◆ TASK DETAILS ◆
The number of lines containing the word "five" is all you should give; count them in the records below.
◆ ◆ ◆ ◆ ◆ ◆ ◆
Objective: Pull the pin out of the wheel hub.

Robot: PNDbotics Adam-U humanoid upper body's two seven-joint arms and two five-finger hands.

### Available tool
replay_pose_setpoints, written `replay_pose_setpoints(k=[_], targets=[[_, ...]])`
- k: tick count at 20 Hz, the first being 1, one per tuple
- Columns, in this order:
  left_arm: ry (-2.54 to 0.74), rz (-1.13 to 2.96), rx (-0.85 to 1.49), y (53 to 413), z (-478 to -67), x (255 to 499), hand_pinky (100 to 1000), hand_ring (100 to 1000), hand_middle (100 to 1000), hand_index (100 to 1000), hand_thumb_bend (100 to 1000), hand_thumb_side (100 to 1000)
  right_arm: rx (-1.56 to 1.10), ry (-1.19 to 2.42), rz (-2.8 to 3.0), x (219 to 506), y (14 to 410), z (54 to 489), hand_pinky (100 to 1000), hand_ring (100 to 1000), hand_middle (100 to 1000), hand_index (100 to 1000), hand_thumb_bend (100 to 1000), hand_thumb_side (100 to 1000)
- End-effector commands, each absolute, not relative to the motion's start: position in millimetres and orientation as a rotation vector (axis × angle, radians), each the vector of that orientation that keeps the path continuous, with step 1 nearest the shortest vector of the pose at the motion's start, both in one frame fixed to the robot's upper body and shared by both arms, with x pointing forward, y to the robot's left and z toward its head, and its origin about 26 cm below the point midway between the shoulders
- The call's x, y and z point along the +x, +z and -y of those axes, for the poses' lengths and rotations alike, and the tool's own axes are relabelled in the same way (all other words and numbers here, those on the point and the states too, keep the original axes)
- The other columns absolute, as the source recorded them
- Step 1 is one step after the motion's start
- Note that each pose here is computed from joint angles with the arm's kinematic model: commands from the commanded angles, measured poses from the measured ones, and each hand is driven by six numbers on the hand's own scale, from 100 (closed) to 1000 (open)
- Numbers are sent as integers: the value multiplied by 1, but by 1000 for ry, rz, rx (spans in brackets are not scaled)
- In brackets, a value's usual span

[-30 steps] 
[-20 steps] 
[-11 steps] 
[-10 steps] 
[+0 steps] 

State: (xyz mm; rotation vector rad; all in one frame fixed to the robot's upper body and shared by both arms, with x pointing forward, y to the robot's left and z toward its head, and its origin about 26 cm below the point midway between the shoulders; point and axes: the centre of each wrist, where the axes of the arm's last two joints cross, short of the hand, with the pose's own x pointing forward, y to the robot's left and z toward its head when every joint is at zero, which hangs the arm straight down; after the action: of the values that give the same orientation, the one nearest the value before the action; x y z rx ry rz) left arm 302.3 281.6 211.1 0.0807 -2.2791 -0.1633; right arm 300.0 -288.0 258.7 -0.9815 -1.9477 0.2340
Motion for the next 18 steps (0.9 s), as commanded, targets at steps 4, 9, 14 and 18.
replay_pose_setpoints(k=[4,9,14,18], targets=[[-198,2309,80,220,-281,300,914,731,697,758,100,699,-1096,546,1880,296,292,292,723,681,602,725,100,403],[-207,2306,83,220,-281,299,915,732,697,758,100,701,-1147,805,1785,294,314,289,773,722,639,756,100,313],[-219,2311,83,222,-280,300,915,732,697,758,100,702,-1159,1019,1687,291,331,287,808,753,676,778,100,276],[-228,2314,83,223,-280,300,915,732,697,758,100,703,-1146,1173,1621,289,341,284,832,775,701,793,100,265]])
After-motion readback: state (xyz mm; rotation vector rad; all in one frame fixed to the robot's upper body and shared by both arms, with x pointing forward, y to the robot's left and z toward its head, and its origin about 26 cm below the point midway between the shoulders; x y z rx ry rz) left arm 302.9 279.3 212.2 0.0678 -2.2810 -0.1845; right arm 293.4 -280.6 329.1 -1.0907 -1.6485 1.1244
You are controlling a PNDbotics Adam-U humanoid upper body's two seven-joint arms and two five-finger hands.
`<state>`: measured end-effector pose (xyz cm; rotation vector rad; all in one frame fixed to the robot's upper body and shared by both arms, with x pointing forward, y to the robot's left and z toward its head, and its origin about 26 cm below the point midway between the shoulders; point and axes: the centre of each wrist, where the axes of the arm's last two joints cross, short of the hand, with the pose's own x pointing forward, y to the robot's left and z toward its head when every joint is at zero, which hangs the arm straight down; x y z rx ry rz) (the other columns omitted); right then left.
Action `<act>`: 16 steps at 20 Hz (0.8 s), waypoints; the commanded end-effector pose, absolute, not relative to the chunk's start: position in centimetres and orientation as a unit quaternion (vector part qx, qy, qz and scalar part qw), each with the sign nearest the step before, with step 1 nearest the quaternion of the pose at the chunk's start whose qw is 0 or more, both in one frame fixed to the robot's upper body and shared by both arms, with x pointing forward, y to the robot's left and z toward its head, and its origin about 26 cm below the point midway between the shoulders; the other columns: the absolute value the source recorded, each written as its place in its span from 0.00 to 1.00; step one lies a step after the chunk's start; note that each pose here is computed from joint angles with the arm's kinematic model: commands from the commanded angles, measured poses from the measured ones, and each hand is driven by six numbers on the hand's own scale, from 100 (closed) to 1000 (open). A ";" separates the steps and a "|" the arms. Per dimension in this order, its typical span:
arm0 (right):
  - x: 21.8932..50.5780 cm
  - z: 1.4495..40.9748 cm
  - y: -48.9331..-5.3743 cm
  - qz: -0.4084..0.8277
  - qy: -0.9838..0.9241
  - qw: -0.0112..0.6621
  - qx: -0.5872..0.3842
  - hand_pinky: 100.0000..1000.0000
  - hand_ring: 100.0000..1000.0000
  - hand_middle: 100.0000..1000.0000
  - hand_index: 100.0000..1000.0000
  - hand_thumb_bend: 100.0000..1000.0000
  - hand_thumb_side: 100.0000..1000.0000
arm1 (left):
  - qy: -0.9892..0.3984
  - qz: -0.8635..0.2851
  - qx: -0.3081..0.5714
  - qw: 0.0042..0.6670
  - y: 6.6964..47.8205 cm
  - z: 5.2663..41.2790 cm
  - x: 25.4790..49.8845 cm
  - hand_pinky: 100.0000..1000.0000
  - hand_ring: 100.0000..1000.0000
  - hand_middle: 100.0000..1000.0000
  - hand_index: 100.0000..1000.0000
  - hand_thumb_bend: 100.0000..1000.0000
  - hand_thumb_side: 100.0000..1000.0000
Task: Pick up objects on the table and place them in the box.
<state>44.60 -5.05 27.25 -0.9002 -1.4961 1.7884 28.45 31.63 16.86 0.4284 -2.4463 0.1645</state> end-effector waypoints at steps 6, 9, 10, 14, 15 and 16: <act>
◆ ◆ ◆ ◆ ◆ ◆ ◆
◆ RESPONSE TO THE EXERCISE ◆
2